Extracted records
|---|

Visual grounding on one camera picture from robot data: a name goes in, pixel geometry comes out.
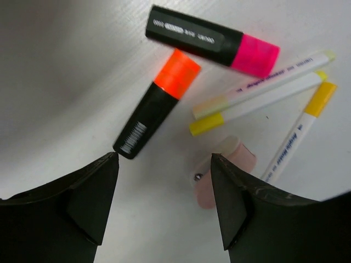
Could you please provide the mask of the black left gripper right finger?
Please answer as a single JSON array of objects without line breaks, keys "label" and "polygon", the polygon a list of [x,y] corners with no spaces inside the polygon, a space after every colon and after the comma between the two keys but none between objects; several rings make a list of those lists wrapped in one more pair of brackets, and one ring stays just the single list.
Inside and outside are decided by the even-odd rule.
[{"label": "black left gripper right finger", "polygon": [[211,177],[231,262],[350,262],[350,193],[314,201],[276,188],[220,154]]}]

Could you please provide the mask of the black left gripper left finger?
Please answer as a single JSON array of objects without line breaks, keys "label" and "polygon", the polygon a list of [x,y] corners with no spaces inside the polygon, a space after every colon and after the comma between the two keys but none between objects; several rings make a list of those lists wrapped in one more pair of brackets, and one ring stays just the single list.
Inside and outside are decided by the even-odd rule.
[{"label": "black left gripper left finger", "polygon": [[119,170],[109,152],[87,166],[1,200],[1,262],[93,262]]}]

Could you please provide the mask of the orange cap black highlighter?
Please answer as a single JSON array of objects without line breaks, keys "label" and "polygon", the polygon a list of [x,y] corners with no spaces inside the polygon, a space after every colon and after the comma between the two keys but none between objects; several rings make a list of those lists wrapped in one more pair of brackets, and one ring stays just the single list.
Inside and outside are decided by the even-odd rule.
[{"label": "orange cap black highlighter", "polygon": [[175,49],[130,116],[113,149],[134,159],[189,89],[201,66]]}]

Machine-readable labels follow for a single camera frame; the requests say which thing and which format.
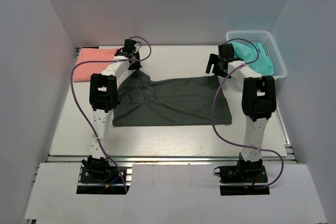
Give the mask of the dark grey t-shirt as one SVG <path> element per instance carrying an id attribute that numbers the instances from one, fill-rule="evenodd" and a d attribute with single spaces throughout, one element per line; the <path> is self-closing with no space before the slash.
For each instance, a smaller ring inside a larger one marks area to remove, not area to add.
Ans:
<path id="1" fill-rule="evenodd" d="M 119 86 L 115 127 L 211 125 L 212 104 L 219 87 L 216 76 L 152 81 L 135 71 Z M 215 123 L 230 125 L 232 115 L 223 93 L 215 105 Z"/>

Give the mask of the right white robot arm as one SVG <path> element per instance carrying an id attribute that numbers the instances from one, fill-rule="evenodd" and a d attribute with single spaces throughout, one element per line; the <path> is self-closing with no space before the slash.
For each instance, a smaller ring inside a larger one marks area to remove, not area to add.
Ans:
<path id="1" fill-rule="evenodd" d="M 263 76 L 242 58 L 236 58 L 234 47 L 226 42 L 218 46 L 218 54 L 210 54 L 206 73 L 212 72 L 223 77 L 223 81 L 234 78 L 243 86 L 241 107 L 246 116 L 244 143 L 238 144 L 224 139 L 215 126 L 215 105 L 217 96 L 222 92 L 221 83 L 212 104 L 212 127 L 215 134 L 225 143 L 240 147 L 237 175 L 247 182 L 256 175 L 262 166 L 262 142 L 266 125 L 277 107 L 275 80 L 273 76 Z"/>

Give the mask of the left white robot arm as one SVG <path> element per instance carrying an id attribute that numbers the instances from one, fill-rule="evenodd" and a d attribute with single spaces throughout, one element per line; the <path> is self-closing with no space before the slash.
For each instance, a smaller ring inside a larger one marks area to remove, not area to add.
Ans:
<path id="1" fill-rule="evenodd" d="M 101 149 L 103 141 L 108 138 L 113 110 L 120 103 L 118 98 L 117 80 L 127 70 L 139 70 L 142 45 L 135 37 L 124 41 L 124 46 L 114 55 L 114 62 L 100 73 L 94 73 L 90 78 L 89 103 L 93 111 L 93 128 L 90 155 L 94 158 L 104 158 Z"/>

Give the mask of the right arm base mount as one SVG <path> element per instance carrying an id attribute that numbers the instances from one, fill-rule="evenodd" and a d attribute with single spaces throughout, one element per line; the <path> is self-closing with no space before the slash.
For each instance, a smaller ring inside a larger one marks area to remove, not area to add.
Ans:
<path id="1" fill-rule="evenodd" d="M 219 177 L 221 196 L 269 195 L 268 177 L 263 164 L 246 165 L 238 161 L 236 165 L 217 166 L 213 170 Z"/>

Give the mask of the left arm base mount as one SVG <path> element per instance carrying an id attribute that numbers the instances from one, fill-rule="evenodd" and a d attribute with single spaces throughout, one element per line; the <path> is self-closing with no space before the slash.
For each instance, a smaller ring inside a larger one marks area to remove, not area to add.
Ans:
<path id="1" fill-rule="evenodd" d="M 131 170 L 115 167 L 107 158 L 89 156 L 81 161 L 78 195 L 125 195 L 131 184 Z"/>

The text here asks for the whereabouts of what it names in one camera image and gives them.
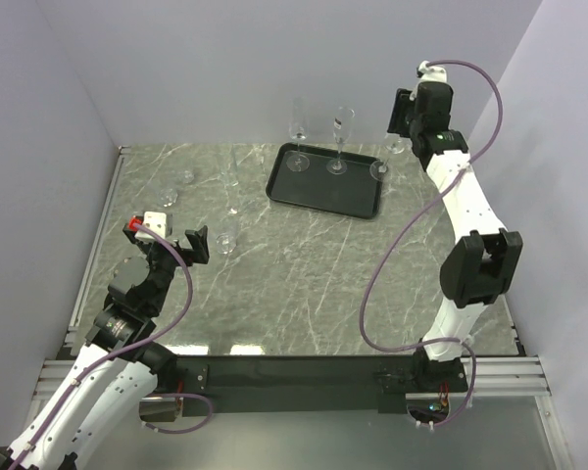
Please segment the clear flute glass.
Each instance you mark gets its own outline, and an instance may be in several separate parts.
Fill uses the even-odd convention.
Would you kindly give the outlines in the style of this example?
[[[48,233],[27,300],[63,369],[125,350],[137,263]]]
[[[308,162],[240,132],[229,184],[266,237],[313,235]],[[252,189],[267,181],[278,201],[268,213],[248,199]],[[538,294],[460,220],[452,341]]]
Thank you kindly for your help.
[[[220,254],[230,255],[237,247],[239,215],[241,212],[238,168],[233,145],[230,145],[228,150],[218,155],[218,164],[226,203],[224,217],[217,230],[216,248]]]
[[[389,161],[406,151],[407,144],[399,134],[387,133],[384,137],[380,153],[370,165],[369,173],[376,181],[382,181],[389,173]]]

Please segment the champagne flute with dark mark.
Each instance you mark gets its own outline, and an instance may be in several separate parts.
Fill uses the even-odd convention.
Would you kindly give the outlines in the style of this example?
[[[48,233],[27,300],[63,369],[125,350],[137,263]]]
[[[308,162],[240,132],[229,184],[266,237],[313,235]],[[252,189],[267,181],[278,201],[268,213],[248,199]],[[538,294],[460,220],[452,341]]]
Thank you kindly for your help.
[[[336,143],[336,156],[327,163],[327,170],[335,175],[343,174],[347,164],[342,159],[343,148],[353,132],[355,112],[348,107],[340,107],[333,121],[333,137]]]

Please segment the clear wine glass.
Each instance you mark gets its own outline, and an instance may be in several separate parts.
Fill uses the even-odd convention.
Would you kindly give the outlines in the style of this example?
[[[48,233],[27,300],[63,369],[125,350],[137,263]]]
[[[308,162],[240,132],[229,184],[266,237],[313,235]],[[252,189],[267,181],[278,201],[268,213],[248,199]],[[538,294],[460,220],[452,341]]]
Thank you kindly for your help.
[[[296,145],[296,148],[287,157],[286,164],[294,172],[305,171],[309,167],[310,162],[302,153],[301,144],[308,137],[308,115],[305,100],[300,97],[294,98],[292,102],[289,137]]]

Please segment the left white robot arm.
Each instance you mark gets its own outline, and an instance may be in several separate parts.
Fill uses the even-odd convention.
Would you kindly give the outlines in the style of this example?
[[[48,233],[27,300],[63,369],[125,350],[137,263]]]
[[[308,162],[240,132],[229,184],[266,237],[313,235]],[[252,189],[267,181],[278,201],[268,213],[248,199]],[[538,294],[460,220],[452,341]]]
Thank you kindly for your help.
[[[154,319],[175,273],[208,263],[208,229],[186,231],[186,248],[168,242],[169,230],[142,216],[123,233],[140,256],[116,267],[70,372],[26,429],[0,446],[0,469],[82,469],[142,399],[152,393],[181,398],[177,356],[158,344]]]

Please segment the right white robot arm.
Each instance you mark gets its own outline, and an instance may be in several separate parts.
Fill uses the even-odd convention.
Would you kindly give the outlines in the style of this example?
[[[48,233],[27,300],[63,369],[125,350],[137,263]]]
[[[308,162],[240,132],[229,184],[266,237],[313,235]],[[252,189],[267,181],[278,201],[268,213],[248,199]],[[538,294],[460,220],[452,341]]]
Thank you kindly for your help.
[[[389,133],[411,142],[442,196],[455,236],[440,267],[442,304],[413,355],[413,382],[428,392],[443,384],[466,390],[462,343],[485,309],[509,291],[523,247],[520,234],[491,209],[464,137],[449,126],[453,95],[441,82],[422,82],[414,91],[400,88],[388,125]]]

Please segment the black rectangular tray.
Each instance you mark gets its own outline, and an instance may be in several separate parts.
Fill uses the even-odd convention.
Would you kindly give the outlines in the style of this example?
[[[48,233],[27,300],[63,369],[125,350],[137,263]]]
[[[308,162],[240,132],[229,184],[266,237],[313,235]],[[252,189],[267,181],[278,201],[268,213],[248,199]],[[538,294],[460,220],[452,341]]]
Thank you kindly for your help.
[[[344,152],[347,170],[335,175],[327,170],[327,163],[336,151],[301,145],[309,159],[309,167],[302,172],[290,170],[287,157],[294,151],[294,143],[280,146],[266,186],[266,195],[274,202],[321,212],[370,220],[380,209],[382,182],[369,173],[375,157]]]

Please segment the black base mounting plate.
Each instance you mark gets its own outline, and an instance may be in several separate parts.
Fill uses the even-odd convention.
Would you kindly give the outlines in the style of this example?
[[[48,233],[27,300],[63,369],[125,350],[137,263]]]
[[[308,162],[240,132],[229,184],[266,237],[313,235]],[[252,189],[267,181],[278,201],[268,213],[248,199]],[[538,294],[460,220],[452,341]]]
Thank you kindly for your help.
[[[405,414],[409,395],[465,393],[456,358],[414,355],[182,356],[185,393],[210,399],[216,413],[376,410]]]

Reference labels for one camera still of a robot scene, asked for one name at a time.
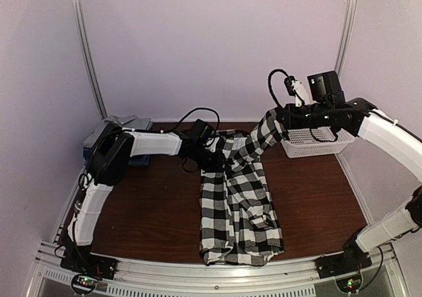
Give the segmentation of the black white checkered shirt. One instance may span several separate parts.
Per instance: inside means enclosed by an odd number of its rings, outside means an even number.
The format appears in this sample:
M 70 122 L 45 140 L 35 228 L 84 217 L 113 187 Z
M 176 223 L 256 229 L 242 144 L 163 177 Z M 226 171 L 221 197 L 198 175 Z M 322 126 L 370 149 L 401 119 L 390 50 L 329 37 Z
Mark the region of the black white checkered shirt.
M 260 267 L 285 251 L 261 156 L 284 137 L 275 109 L 247 133 L 218 131 L 212 152 L 225 160 L 222 172 L 200 173 L 200 256 L 205 265 Z

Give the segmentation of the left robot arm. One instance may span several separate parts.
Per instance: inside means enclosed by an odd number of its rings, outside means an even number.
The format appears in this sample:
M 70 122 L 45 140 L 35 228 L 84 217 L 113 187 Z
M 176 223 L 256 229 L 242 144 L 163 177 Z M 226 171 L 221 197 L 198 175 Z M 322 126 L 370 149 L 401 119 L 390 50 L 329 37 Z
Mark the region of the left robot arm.
M 212 150 L 215 130 L 198 120 L 187 130 L 154 131 L 105 126 L 89 151 L 82 173 L 82 199 L 76 202 L 75 213 L 68 227 L 68 237 L 77 247 L 69 254 L 70 264 L 80 273 L 89 273 L 95 266 L 94 257 L 80 247 L 92 244 L 94 230 L 103 205 L 113 188 L 127 171 L 134 156 L 167 155 L 191 159 L 200 170 L 221 172 L 225 167 L 223 152 Z

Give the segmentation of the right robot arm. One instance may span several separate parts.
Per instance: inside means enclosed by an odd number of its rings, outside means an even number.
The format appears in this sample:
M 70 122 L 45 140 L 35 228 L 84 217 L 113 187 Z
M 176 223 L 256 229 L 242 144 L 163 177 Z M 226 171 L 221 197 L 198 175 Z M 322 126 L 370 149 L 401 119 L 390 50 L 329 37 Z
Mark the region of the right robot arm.
M 346 159 L 359 188 L 375 210 L 377 221 L 356 232 L 338 257 L 350 272 L 363 256 L 383 244 L 421 229 L 421 139 L 363 98 L 348 102 L 276 108 L 285 130 L 331 127 L 344 129 L 369 146 Z

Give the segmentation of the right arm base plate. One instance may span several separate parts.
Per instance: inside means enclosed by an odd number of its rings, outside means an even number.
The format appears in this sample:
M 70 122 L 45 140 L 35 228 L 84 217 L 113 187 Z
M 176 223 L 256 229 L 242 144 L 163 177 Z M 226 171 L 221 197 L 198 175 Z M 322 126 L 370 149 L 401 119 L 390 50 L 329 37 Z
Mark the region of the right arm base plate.
M 356 257 L 350 251 L 323 255 L 315 260 L 315 267 L 320 279 L 358 272 L 371 265 L 372 261 L 368 253 Z

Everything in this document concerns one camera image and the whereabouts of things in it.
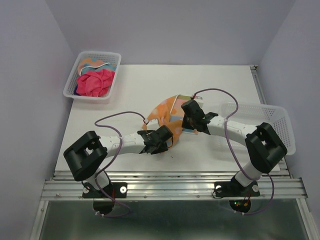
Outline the pink towel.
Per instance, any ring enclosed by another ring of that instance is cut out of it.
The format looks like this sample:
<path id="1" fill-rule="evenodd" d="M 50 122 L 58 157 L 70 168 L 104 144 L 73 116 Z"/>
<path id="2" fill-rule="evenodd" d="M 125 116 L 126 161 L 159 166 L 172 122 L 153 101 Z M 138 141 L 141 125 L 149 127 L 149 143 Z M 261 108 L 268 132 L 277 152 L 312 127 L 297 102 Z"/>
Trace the pink towel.
<path id="1" fill-rule="evenodd" d="M 115 72 L 109 69 L 87 71 L 76 80 L 76 93 L 83 97 L 102 97 L 112 86 Z"/>

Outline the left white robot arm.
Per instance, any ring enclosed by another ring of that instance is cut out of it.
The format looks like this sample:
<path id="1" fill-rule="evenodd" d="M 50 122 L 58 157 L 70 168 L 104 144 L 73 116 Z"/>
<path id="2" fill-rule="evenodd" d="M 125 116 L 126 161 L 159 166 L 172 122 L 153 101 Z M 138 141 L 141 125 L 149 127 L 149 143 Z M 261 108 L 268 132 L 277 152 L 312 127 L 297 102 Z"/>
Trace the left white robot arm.
<path id="1" fill-rule="evenodd" d="M 159 154 L 169 149 L 173 133 L 163 125 L 157 130 L 139 130 L 125 136 L 98 136 L 88 131 L 68 147 L 64 159 L 77 182 L 87 182 L 100 197 L 111 193 L 111 180 L 100 168 L 102 162 L 124 154 Z"/>

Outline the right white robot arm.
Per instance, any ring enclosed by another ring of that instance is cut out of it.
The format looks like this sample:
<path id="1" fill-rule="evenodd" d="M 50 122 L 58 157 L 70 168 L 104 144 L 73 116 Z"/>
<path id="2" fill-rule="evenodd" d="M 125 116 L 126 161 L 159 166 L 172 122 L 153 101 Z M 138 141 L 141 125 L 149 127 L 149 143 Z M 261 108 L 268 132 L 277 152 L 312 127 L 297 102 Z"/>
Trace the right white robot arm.
<path id="1" fill-rule="evenodd" d="M 285 144 L 274 128 L 267 122 L 259 125 L 230 121 L 217 113 L 204 113 L 200 105 L 193 99 L 181 106 L 184 117 L 182 126 L 210 136 L 224 137 L 228 147 L 234 141 L 246 147 L 249 162 L 240 166 L 239 171 L 230 181 L 215 183 L 215 194 L 218 198 L 243 197 L 248 193 L 259 196 L 257 180 L 270 173 L 288 153 Z"/>

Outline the orange polka dot towel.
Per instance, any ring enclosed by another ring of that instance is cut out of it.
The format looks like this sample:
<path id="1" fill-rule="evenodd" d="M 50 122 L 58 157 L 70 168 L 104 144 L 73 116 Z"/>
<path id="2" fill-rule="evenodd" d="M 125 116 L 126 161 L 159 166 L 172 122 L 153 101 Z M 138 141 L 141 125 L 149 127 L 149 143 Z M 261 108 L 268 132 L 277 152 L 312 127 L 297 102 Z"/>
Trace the orange polka dot towel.
<path id="1" fill-rule="evenodd" d="M 177 144 L 182 133 L 198 134 L 197 130 L 182 128 L 184 111 L 181 105 L 189 100 L 191 100 L 190 96 L 181 94 L 169 97 L 157 105 L 146 118 L 147 122 L 152 119 L 157 119 L 159 127 L 167 126 L 171 130 L 173 133 L 173 143 L 171 143 L 171 140 L 167 141 L 170 147 Z"/>

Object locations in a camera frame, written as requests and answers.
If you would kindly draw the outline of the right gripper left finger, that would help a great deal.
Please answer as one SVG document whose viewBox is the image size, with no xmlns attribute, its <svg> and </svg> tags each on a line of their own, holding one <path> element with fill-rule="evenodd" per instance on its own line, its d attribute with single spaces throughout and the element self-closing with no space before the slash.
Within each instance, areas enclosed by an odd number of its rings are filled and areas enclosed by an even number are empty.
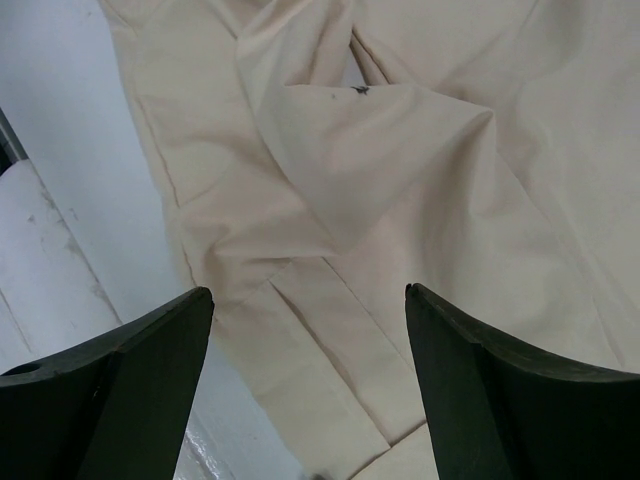
<svg viewBox="0 0 640 480">
<path fill-rule="evenodd" d="M 170 479 L 214 303 L 197 287 L 1 376 L 4 479 Z"/>
</svg>

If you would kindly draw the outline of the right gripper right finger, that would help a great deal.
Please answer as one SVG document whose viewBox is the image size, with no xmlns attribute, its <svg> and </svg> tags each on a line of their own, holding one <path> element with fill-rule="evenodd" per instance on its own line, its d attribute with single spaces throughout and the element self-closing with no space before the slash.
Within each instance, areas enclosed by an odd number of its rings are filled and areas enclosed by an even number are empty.
<svg viewBox="0 0 640 480">
<path fill-rule="evenodd" d="M 405 312 L 441 478 L 638 477 L 637 374 L 535 347 L 421 284 Z"/>
</svg>

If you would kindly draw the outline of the beige trousers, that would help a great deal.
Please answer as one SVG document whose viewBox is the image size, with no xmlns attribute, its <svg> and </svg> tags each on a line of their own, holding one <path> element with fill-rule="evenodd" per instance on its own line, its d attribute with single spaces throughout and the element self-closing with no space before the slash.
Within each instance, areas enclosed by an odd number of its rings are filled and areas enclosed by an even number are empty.
<svg viewBox="0 0 640 480">
<path fill-rule="evenodd" d="M 436 475 L 419 282 L 639 367 L 635 1 L 105 1 L 179 271 L 309 473 Z"/>
</svg>

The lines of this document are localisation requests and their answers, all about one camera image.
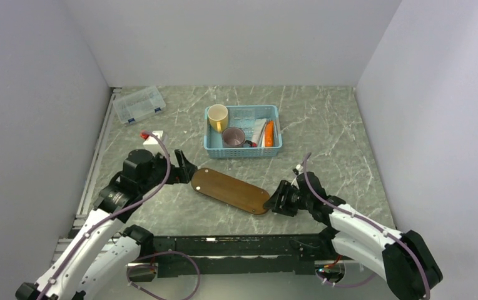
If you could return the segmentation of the brown oval wooden tray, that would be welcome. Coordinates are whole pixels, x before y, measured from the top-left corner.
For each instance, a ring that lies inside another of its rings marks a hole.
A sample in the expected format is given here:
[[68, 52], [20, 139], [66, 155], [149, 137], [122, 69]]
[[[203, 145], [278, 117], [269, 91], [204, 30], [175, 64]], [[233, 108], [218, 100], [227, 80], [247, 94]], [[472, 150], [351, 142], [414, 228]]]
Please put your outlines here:
[[266, 190], [216, 170], [197, 170], [191, 186], [198, 193], [247, 213], [262, 215], [268, 212], [263, 206], [270, 199]]

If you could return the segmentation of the purple mug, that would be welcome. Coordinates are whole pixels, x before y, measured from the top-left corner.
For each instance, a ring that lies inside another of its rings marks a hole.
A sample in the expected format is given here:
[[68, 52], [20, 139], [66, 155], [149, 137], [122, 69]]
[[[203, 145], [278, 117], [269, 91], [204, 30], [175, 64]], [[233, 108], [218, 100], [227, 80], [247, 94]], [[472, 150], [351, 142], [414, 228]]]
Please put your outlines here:
[[226, 128], [221, 134], [221, 140], [224, 148], [254, 148], [239, 127]]

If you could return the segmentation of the light blue plastic basket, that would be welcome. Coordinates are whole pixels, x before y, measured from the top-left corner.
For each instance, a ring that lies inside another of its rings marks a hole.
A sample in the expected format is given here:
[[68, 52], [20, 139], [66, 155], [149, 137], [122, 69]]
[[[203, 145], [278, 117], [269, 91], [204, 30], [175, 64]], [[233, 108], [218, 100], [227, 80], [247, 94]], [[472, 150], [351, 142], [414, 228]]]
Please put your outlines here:
[[274, 157], [283, 146], [278, 108], [274, 105], [205, 109], [203, 147], [212, 159]]

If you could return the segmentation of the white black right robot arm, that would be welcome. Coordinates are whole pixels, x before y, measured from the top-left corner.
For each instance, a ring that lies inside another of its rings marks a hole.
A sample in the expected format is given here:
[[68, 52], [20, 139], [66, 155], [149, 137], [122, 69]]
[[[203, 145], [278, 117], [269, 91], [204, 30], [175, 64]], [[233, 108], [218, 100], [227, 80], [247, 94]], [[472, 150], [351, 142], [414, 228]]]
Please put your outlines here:
[[337, 255], [363, 264], [385, 280], [398, 299], [427, 299], [443, 274], [422, 236], [401, 232], [369, 219], [338, 196], [328, 195], [313, 172], [301, 173], [297, 183], [280, 181], [264, 208], [295, 216], [299, 210], [326, 227], [318, 250], [325, 259]]

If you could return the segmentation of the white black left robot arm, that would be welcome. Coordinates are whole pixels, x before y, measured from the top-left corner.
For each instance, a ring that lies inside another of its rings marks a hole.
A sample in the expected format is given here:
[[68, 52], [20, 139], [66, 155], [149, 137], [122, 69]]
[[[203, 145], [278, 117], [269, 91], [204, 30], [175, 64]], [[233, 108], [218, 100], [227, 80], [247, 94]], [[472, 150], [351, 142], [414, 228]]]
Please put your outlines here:
[[130, 226], [106, 253], [101, 250], [142, 205], [165, 184], [187, 184], [197, 166], [175, 150], [178, 165], [161, 153], [131, 151], [109, 184], [99, 192], [83, 227], [53, 265], [35, 282], [24, 282], [16, 299], [92, 299], [113, 272], [131, 261], [148, 261], [155, 250], [154, 235]]

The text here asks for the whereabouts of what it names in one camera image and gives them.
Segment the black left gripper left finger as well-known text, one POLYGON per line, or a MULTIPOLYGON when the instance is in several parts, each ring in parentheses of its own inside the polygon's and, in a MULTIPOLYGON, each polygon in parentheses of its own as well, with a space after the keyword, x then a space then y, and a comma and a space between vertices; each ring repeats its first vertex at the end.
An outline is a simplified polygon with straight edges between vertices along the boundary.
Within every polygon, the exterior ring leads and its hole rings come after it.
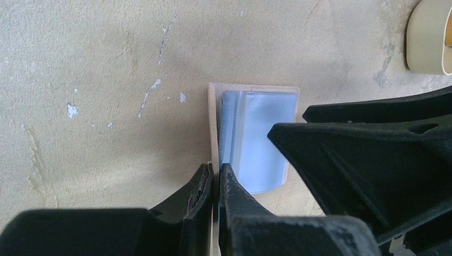
POLYGON ((1 255, 209 255, 214 174, 202 164, 151 209, 40 209, 1 233, 1 255))

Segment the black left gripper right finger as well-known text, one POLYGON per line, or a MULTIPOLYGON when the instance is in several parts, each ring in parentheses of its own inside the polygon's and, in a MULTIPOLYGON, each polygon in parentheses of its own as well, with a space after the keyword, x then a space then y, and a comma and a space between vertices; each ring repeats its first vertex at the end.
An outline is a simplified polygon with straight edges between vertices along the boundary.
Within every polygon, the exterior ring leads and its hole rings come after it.
POLYGON ((380 255, 358 218, 281 217, 238 182, 230 164, 219 174, 219 247, 222 255, 380 255))

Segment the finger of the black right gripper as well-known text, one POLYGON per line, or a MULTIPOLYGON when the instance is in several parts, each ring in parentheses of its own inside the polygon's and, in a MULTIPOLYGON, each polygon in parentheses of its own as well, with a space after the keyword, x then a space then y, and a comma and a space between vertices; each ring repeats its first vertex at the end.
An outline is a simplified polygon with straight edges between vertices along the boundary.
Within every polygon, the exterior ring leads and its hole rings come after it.
POLYGON ((451 120, 278 123, 268 138, 327 215, 364 221, 379 244, 421 225, 451 234, 451 120))
POLYGON ((399 123, 451 114, 451 86, 407 97, 309 106, 308 123, 399 123))

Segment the beige leather card holder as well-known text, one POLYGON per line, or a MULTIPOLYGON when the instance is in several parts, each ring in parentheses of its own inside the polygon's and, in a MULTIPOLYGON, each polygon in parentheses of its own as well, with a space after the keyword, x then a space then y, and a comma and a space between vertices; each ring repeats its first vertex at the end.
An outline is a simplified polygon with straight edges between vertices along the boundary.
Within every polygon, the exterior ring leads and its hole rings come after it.
POLYGON ((207 96, 214 172, 229 163, 250 198, 269 213, 322 216, 306 185, 267 137, 274 124, 296 121, 300 89, 210 82, 207 96))

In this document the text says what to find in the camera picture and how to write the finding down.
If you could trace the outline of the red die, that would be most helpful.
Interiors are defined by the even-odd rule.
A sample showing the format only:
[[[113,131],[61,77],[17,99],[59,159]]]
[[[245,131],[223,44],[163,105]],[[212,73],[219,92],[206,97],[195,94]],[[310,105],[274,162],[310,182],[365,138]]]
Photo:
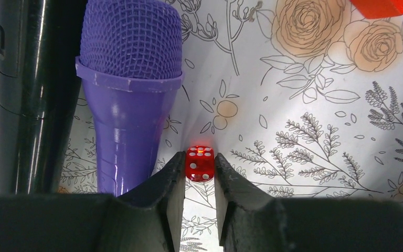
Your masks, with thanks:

|---|

Work instructions
The word "clear" appears in some lines of the data. Copy every one of those lines.

Result
Please segment the clear flute glass.
Please segment the clear wine glass.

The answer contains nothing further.